Cannabis : deux nouveaux enquêteurs en renfort à Trois-Rivières

Cannabis : deux nouveaux enquêteurs en renfort à Trois-Rivières

Luc Mongrain, porte-parole de la police de Trois-Rivières.

Crédit photo : Audrey Leblanc

CANNABIS. La légalisation du cannabis représente un enjeu de taille pour les organisations policières. C’est pourquoi la police de Trois-Rivières compte maintenant dans son équipe deux enquêteurs dédiés spécifiquement à la lutte contre la production illégale de cannabis.

Ces deux nouvelles ressources ont été accordées au corps policier trifluvien dans le cadre du programme ACCES Cannabis. «Pour nous, la plus-value, c’est qu’on a une subvention pour employer ces deux enquêteurs supplémentaires», indique le porte-parole de la police de Trois-Rivières, Luc Mongrain.

«On avait déjà un groupe d’enquêteurs affectés aux stupéfiants en général, ajoute ce dernier. Avec ces deux enquêteurs de plus, on parle de 4 à 6 enquêteurs qui travaillent au niveau des stupéfiants dans notre organisation.»

La subvention pour les deux enquêteurs est accordée tous les six mois. Entre temps, le corps policier doit dresser des bilans sur le travail accompli et prouver l’efficacité de cette équipe. Celle-ci a débuté dans ses fonctions le 1er octobre et déjà des interventions ont été réalisées.

«Le milieu criminel étant ce qu’il est, il va encore y avoir de la production et de la distribution illégale, affirme M. Mongrain. Cette nouvelle équipe s’adjoint à celle déjà en place. Ça va se traduire par beaucoup plus d’arrestations. Avec des effectifs de plus, on va être en mesure d’en faire plus.»

À savoir s’il y aura plus ou moins de cannabis illégal à partir de maintenant, la police de Trois-Rivières croit que la situation demeurera la même.

«Le milieu criminel va s’adapter, mais ne cessera pas ses activités, précise M. Mongrain. On va s’attarder aux producteurs et dispensaires clandestins. Il y a des stratagèmes qui sont mis en place pour tenter de contourner les lois. Mais pour nous, soit le cannabis est légal, soit il ne l’est pas.»
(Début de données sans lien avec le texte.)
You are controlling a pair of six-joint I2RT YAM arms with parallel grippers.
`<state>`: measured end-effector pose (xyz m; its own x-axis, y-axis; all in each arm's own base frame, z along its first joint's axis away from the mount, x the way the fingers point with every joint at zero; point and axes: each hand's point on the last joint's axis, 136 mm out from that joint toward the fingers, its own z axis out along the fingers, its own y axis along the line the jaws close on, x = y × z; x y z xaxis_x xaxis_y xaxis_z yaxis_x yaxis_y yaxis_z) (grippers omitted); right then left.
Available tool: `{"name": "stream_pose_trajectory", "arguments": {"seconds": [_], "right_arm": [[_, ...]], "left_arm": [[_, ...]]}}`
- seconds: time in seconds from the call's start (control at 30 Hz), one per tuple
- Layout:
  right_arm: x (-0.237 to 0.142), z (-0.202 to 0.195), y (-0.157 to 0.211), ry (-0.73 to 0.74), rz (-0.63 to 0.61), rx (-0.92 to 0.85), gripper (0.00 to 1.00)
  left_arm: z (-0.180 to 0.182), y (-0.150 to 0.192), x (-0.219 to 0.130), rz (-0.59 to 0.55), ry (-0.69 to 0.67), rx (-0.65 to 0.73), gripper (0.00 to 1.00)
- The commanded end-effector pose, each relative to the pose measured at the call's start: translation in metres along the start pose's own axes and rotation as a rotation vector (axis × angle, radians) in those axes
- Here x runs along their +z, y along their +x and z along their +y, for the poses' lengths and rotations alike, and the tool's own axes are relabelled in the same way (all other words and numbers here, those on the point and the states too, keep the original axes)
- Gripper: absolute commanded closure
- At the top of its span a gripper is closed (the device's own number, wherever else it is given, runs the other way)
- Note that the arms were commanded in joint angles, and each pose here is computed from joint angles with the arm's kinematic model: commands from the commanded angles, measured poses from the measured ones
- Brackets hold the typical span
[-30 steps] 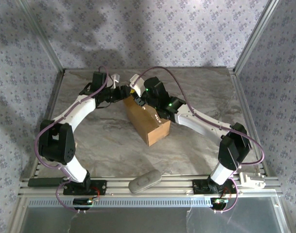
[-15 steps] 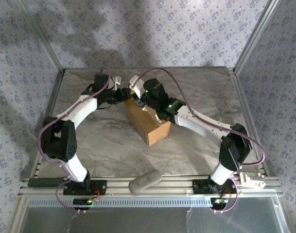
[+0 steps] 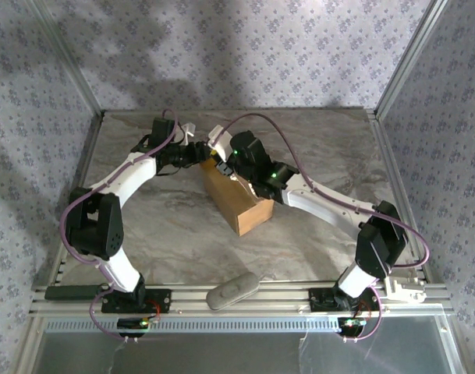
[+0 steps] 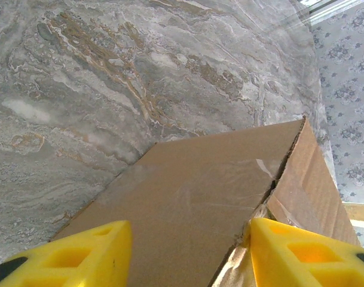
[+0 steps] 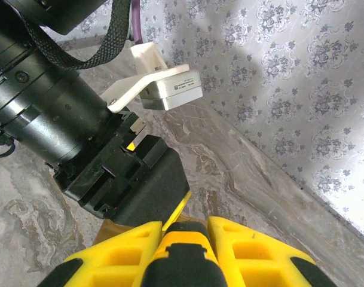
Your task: Unpack the express box
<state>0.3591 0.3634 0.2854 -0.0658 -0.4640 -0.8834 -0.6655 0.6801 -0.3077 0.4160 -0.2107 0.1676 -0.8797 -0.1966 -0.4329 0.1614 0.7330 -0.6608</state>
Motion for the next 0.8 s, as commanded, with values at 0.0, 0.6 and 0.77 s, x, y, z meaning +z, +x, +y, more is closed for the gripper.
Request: {"name": "stream_pose_trajectory", "arguments": {"seconds": [0.0,0.6,0.77], "right_arm": [[-0.011,0.003,0.007,-0.003,0.034,0.001,1.0],[-0.025,0.007,0.011,-0.008,0.054,0.048,1.0],[-0.023,0.008,0.019,-0.001,0.072,0.053,1.0]], "left_arm": [[0.037,0.023,0.013,0.077,-0.122,-0.078,0.48],[0.048,0.028,0.018,0.099,-0.161,-0.125,0.51],[0.048,0.028,0.018,0.101,-0.162,-0.134,0.51]]}}
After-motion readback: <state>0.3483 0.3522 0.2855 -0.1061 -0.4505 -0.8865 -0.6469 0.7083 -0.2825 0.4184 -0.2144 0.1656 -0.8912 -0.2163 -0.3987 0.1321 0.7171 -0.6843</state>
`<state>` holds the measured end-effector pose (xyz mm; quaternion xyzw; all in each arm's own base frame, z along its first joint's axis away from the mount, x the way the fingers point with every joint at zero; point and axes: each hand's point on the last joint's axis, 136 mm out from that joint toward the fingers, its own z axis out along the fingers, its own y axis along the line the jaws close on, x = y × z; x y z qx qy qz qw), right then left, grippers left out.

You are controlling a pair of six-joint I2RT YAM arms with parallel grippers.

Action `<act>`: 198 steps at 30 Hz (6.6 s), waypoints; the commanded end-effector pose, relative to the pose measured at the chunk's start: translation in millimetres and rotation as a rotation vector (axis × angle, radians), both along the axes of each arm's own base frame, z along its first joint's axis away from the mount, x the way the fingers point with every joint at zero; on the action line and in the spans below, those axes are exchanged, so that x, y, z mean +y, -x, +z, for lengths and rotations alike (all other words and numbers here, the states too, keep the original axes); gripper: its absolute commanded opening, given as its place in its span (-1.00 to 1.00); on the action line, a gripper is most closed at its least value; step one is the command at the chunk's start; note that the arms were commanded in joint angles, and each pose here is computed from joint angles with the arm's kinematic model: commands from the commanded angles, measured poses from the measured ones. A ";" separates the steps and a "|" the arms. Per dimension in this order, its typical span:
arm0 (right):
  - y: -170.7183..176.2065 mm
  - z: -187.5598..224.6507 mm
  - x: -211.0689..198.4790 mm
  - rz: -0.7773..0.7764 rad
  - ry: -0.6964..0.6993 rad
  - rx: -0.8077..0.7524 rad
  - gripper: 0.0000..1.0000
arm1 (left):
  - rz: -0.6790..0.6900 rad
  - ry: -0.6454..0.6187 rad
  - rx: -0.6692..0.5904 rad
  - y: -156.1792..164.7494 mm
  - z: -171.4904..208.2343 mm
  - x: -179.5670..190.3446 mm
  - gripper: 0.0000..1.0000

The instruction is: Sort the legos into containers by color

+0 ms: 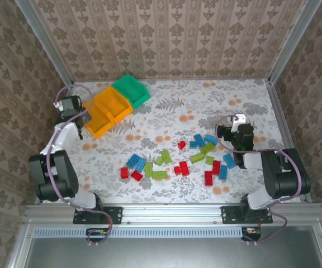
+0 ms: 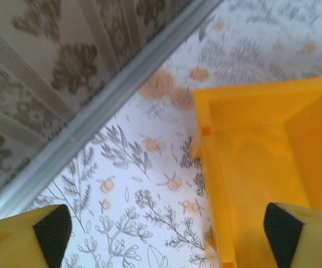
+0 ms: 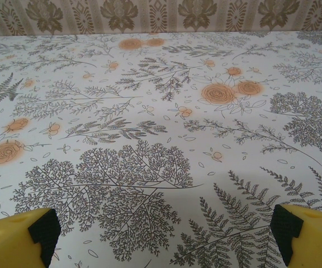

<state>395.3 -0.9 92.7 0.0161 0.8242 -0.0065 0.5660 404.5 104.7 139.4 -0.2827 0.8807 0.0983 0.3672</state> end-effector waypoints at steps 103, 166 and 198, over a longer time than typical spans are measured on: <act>49.4 -46.3 76.9 -0.310 -0.350 0.886 0.87 | -0.793 0.027 0.069 2.8 -18.6 -228.1 1.00; -70.7 27.8 176.5 0.033 -0.271 0.626 0.80 | -0.916 -0.082 0.170 42.3 -43.2 -275.0 1.00; 32.8 -6.3 181.2 0.180 -0.182 0.799 0.59 | -0.804 0.120 0.281 142.6 -78.0 -252.9 0.93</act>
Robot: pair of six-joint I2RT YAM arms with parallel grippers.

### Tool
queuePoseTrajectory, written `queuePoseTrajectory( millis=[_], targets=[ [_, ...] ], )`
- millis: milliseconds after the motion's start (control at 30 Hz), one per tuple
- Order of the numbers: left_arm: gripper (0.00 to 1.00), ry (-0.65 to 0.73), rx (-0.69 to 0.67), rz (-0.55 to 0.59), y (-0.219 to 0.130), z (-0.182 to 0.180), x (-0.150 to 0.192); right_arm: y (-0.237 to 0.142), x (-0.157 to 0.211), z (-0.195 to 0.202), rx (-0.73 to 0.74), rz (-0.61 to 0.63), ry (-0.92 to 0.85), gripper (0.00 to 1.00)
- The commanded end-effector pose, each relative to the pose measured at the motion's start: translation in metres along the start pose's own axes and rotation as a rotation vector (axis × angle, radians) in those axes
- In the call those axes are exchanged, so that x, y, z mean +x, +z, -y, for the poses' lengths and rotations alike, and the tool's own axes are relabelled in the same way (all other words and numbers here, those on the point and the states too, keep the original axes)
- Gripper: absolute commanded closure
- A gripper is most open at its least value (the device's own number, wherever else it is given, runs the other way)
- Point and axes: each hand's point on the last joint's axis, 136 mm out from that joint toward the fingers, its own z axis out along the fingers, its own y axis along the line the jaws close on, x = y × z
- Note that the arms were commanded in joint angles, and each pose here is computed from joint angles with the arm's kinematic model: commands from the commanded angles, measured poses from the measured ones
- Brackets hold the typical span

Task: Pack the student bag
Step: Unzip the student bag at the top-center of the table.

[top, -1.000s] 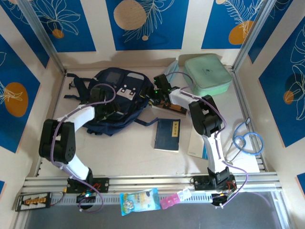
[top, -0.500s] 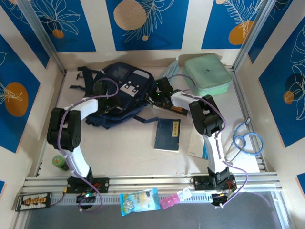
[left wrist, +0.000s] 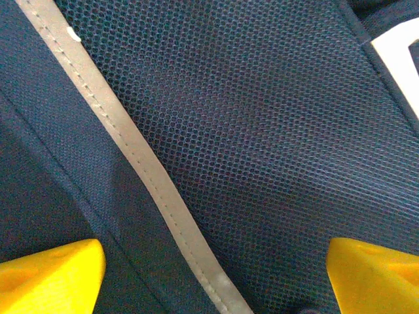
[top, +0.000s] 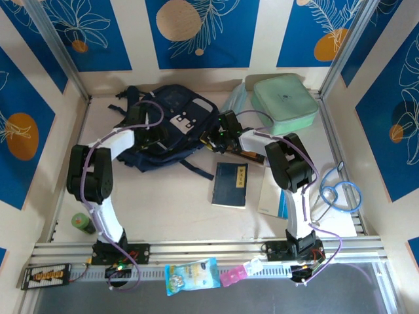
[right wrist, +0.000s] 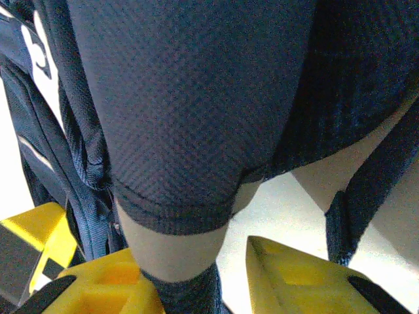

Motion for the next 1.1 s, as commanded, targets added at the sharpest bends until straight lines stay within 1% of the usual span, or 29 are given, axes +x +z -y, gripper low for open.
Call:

Des changements à l’horizon

L’organisation policière doit aussi prendre en considération l’arrivée de la CAQ au pouvoir puisque l’âge légal de consommation pourrait passer de 18 à 21 ans. «Au niveau législatif, il y a encore des choses à faire. On s’attend avoir beaucoup d’ajustements à faire dans la première année», mentionne Luc Mongrain.

Mais pour l’instant, les policiers se fient à la position adoptée par la Ville de Trois-Rivières et ce sur quoi s’est prononcé le gouvernement provincial. L’enjeu prioritaire actuellement est de s’assurer que les policiers ont tous reçu la formation nécessaire pour travailler le plus efficacement possible en fonction de cette nouvelle réalité.

Une expertise précieuse

Concrètement, sur le terrain, le patrouilleur qui est témoin d’une conduite irrégulière arrête l’automobiliste et lui fait passer des tests appelés épreuves de coordination de mouvements. «Ça peut être de se tenir en équilibre sur un pied, de marcher sur une ligne ou un test de vision, explique M. Mongrain. Si l’un des tests est échoué, ça donne un motif raisonnable au patrouilleur d’amener la personne au poste.»

Une fois là-bas, cette personne rencontre un agent évaluateur. À l’aide d’une batterie de tests, ce dernier est en mesure de préciser quelle substance a consommée l’individu, et dans quel laps de temps.

Présentement, la police de Trois-Rivières a trois agents évaluateurs et envisage en former un quatrième.